■ Requirement
Without any of the pictures, set down the data below exactly.

■ Dataset extract
━━━━━━━━

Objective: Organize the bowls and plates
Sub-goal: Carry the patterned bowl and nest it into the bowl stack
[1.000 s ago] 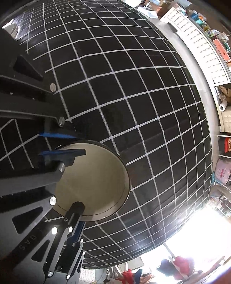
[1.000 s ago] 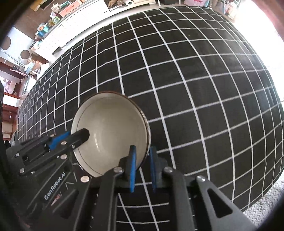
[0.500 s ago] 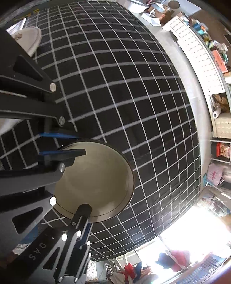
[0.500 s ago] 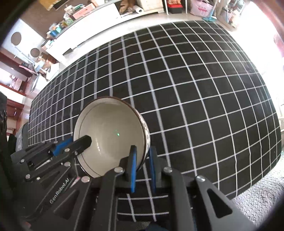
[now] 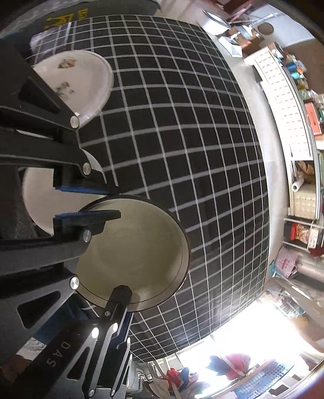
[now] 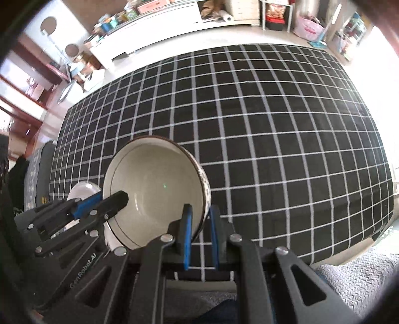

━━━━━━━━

■ Output of the task
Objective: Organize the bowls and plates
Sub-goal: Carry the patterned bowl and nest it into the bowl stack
[1.000 s ago] 
[1.000 s ago] 
[0.500 s ago] 
[0.500 s ago] 
[now] 
[now] 

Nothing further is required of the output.